Rob Gramlich left his position Friday as senior vice president of government and public affairs at the American Wind Energy Association to launch Grid Strategies, a firm that will focus on power grid issues.

Grid Strategies will provide advice and advocacy services relating to integrating clean energy into the grid; transmission infrastructure policy; and helping renewable energy, storage and transmission interests with grid challenges at FERC, the Energy Department and grid operators. AWEA and the Energy Storage Association will be among the firm’s first clients.

Prior to joining AWEA, Gramlich was previously at FERC, where he worked on setting up RTOs and developing transmission infrastructure policies for Chairman Pat Wood III.

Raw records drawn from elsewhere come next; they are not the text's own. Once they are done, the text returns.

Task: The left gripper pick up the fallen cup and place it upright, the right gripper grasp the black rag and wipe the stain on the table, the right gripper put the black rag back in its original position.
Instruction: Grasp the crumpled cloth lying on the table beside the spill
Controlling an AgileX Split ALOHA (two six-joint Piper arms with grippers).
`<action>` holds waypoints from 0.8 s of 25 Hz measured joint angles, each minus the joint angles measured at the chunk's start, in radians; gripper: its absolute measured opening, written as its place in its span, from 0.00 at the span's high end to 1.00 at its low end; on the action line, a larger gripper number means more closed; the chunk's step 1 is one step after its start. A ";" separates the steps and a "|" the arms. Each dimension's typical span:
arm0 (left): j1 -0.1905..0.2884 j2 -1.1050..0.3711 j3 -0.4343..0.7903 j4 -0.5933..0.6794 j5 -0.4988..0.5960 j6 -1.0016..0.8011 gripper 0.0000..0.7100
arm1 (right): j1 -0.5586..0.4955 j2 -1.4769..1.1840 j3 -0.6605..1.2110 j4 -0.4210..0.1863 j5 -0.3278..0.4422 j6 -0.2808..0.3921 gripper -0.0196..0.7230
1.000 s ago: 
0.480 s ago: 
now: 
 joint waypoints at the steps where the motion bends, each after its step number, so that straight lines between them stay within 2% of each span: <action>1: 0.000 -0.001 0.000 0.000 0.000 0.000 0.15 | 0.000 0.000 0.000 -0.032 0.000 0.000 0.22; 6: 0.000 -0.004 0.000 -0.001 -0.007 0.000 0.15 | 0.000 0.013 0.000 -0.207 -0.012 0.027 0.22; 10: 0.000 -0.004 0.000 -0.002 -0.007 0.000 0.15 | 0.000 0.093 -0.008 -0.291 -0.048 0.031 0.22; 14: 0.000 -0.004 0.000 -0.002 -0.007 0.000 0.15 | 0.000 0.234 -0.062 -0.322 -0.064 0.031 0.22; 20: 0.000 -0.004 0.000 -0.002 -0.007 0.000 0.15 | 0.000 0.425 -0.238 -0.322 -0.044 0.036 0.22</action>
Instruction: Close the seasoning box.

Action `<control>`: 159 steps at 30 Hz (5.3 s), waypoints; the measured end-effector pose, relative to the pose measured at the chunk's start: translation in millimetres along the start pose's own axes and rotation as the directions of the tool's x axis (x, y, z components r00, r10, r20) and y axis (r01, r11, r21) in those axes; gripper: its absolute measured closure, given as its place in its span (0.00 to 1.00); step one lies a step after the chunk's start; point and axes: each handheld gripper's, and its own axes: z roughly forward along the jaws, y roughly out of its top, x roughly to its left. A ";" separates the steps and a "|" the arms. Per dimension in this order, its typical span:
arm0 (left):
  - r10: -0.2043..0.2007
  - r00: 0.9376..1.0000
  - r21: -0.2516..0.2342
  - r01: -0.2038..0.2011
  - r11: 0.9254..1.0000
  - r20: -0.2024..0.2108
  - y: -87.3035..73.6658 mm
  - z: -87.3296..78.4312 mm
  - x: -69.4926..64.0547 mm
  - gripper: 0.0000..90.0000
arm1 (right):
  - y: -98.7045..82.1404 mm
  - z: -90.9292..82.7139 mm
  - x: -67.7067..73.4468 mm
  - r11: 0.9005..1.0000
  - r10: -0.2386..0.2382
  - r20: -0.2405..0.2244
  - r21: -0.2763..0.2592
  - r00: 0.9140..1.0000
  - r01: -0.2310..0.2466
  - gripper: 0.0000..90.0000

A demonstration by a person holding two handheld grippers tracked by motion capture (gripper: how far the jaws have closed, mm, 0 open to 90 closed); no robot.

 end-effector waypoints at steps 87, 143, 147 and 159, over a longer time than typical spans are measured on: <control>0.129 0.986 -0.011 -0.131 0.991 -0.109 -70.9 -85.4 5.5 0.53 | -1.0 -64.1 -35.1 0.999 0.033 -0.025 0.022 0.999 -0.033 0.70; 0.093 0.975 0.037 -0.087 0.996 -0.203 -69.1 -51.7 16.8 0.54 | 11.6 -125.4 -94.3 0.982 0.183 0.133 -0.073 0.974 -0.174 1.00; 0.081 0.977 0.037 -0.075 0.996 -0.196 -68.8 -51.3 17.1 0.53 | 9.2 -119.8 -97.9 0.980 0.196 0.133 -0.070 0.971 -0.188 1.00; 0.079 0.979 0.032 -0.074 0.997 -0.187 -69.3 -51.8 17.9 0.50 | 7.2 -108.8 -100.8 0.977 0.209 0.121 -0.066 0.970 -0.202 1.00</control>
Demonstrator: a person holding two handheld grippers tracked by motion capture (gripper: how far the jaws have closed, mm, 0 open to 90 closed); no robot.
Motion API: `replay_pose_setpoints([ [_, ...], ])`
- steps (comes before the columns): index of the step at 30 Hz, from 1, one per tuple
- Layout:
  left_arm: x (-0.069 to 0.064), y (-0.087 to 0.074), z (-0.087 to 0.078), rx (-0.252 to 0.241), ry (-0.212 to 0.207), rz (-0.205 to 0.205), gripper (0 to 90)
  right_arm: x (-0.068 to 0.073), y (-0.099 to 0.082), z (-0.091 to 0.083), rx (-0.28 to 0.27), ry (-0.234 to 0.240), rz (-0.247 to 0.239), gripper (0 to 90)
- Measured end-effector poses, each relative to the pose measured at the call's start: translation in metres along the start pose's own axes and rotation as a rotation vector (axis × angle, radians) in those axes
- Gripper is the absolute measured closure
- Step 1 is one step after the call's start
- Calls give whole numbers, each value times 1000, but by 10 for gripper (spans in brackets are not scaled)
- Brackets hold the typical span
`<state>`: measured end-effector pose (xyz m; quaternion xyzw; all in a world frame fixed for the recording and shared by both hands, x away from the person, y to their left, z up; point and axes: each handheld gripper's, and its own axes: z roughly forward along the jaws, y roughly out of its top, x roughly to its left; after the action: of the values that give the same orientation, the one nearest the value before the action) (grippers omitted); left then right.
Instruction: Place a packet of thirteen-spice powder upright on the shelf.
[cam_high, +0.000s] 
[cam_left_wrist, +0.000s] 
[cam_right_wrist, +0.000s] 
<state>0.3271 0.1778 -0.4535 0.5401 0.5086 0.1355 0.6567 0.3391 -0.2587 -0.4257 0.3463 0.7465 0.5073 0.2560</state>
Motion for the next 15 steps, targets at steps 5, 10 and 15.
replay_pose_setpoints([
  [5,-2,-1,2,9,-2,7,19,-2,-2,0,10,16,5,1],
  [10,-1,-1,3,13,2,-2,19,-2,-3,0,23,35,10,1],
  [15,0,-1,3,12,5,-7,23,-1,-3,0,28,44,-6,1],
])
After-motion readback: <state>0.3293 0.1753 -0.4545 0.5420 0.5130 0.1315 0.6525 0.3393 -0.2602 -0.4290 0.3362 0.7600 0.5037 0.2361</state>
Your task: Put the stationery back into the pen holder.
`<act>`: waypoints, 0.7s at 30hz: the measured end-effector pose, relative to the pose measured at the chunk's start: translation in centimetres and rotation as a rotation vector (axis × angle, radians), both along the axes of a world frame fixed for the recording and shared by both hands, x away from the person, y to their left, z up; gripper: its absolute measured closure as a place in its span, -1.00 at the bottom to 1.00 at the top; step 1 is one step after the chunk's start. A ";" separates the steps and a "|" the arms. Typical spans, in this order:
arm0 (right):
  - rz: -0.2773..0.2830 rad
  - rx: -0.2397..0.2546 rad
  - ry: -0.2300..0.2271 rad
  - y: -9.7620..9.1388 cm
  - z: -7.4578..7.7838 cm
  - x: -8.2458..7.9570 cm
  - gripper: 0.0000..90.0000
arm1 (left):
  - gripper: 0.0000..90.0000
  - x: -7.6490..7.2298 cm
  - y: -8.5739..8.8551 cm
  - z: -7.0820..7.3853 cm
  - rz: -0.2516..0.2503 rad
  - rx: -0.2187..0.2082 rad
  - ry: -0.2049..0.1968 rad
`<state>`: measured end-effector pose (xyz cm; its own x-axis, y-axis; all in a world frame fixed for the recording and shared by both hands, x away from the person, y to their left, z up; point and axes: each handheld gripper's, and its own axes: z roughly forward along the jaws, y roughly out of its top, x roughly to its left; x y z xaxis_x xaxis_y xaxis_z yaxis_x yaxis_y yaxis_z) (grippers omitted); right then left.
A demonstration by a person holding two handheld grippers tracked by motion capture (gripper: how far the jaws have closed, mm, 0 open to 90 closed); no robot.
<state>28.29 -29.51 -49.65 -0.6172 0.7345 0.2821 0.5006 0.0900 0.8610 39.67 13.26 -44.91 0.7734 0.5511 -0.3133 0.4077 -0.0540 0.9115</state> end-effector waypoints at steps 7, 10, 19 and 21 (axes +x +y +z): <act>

More: American Wind Energy Association

Cleco CEO Darren Olagues Resigns

Darren Olagues, president and CEO of both Cleco Corporate Holdings and Cleco Power, the company’s regulated electric utility, resigned last week.

Effective immediately, Peggy Scott, Cleco board chair, will serve as interim CEO of Cleco Corporate Holdings, and William “Bill” Fontenot will serve as interim CEO of Cleco Power.

A search by the Cleco board for Olagues’ successor is expected to take up to 12 months.

More: The Town Talk

Regulators Expect to Rule on $12B Westar Acquisition in April

The Kansas Corporation Commission is expected to decide on April 24 whether a proposed $12.2 billion acquisition of Westar Energy by Great Plains Energy will go forward after concluding six days of hearings last week.

Bob Glass, a chief economist for the commission, recommended it reject the deal. He testified the acquisition would likely cause plants to close, thus creating job losses that would mitigate the deal’s positive effects.

Cath Dinges, an attorney for Westar, questioned Glass’ findings on a wide range of issues relating to how the deal would impact the state’s economy.